The memory efficient fusion is the most efficient in training scenarios, so you will be able to train your model much more efficiently then simple jit based fusion.
3. Custom CUDA Kernels¶
How to use the custom CUDA kernels based fusion?
OSLO provides several handcrafted custom CUDA kernels. Currently, only two kernels are supported, but we will continue to expand these in the future.
3.1. Supported Kernels¶
FusedRMSNorm
: Efficient RMSNorm kernel, it’s available when using the T5.FusedNoRepeatNGram
: Execute ngram blocking in GPU when generating text, it’s very effective for large batch text generation.
3.2. Initialize input tensor¶
import torch
BATCH_SIZE, SEQ_LEN = 256, 1
input_tensor = torch.ones(BATCH_SIZE, SEQ_LEN).long().cuda()

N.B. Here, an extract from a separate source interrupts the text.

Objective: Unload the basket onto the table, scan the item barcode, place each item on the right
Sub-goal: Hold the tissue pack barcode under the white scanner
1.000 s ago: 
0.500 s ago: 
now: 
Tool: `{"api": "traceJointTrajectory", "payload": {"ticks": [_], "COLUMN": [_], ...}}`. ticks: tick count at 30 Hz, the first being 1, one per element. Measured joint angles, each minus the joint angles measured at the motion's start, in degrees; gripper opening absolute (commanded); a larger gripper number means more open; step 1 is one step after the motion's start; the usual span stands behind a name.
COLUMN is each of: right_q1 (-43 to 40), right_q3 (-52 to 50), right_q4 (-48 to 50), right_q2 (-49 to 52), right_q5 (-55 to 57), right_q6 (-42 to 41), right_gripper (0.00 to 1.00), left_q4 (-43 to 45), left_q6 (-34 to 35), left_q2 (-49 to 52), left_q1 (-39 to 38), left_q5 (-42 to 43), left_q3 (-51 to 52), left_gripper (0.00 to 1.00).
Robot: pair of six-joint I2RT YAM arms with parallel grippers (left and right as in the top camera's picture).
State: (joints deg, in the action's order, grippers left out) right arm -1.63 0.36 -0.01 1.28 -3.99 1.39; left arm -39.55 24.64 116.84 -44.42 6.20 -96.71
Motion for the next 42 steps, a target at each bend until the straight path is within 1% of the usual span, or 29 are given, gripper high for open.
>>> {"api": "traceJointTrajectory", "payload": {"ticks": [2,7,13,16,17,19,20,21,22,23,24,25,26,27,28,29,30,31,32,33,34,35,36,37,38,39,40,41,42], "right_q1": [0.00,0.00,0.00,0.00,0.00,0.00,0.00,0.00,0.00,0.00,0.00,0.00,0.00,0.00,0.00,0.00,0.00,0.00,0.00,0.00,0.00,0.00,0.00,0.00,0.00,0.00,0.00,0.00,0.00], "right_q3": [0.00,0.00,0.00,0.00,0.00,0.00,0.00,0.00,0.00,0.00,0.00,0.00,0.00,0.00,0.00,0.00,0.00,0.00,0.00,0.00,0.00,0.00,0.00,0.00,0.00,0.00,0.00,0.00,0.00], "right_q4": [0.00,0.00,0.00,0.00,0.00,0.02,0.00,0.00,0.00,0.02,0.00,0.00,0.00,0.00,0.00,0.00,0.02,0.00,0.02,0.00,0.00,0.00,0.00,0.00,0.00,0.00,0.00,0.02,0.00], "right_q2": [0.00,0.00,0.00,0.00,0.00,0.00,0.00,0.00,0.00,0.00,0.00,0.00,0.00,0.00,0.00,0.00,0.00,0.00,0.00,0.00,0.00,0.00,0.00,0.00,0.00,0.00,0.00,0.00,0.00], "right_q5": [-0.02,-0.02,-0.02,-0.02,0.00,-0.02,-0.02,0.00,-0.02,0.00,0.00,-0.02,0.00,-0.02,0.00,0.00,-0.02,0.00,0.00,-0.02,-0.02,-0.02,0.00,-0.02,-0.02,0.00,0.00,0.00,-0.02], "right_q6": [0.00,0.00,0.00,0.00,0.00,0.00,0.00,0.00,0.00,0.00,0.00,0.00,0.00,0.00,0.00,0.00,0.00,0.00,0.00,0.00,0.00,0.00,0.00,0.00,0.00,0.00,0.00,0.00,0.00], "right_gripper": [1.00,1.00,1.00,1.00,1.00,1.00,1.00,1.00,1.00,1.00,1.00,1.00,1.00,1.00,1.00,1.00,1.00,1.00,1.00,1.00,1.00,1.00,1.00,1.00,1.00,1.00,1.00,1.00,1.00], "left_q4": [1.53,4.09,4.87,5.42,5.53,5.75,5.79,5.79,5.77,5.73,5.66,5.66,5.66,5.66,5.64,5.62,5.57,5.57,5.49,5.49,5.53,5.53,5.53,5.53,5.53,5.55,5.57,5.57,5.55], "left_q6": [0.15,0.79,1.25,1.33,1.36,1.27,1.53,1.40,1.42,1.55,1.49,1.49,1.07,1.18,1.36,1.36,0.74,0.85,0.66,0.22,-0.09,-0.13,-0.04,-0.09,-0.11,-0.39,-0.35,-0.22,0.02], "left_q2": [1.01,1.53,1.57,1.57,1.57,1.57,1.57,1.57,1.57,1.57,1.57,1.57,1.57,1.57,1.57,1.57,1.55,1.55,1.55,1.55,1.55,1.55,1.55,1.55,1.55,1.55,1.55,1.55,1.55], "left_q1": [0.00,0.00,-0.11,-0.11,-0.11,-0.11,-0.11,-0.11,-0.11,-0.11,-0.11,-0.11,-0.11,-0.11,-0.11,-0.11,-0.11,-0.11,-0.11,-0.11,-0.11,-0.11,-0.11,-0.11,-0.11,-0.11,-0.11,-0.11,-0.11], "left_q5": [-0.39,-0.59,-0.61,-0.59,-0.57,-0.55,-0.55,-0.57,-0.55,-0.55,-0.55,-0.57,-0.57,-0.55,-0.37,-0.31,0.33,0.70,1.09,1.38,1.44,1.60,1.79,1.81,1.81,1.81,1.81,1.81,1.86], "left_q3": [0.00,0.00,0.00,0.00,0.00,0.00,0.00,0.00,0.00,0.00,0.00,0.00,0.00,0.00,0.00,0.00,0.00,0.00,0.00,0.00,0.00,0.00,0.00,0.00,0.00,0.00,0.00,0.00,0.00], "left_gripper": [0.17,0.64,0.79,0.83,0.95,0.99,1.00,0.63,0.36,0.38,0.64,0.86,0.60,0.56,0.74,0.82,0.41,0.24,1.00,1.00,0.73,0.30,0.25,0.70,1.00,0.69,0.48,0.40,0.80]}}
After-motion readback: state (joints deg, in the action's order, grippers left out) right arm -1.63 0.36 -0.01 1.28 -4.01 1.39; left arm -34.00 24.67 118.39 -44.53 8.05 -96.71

3.3. Create models for benchmarking¶
In this section, I used the T5 model to use FusedRMSNorm
.
from transformers import T5ForConditionalGeneration
non_oslo_model = T5ForConditionalGeneration.from_pretrained("t5-base").cuda()
oslo_model = T5ForConditionalGeneration.from_pretrained("t5-base").cuda()
3.4. Fuse kernels with the custom CUDA kernels¶
Input the names of kernels you want to use into the custom_cuda_kernels
.
Note that custom cuda kernels are compatible with all other mechanisms like the JIT based fusion and the memory efficient fusion.
import oslo
oslo_model = oslo.initialize(
oslo_model,
config={
"kernel_fusion": {
"enable": True,
"custom_cuda_kernels": ["FusedNoRepeatNGram", "FusedRMSNorm"],
},
},
)
3.5. Warm-up (compiling)¶
for _ in range(10):
non_oslo_model.generate(input_tensor, no_repeat_ngram_size=3)
for _ in range(10):
oslo_model.generate(input_tensor, no_repeat_ngram_size=3)
3.6. Benchmark¶
from time import time
start = time()
for _ in range(10):
non_oslo_model.generate(input_tensor, no_repeat_ngram_size=3)
print(f"non-oslo: {time() - start}")
start = time()
for _ in range(10):
oslo_model.generate(input_tensor, no_repeat_ngram_size=3)
print(f"oslo: {time() - start}")
non-oslo: 1.1885042190551758
oslo: 0.45142364501953125
The example in this section shows a 2x performance gain using two custom CUDA kernels and a JIT based fusion.
This concludes the kernel fusion tutorial. Thank you.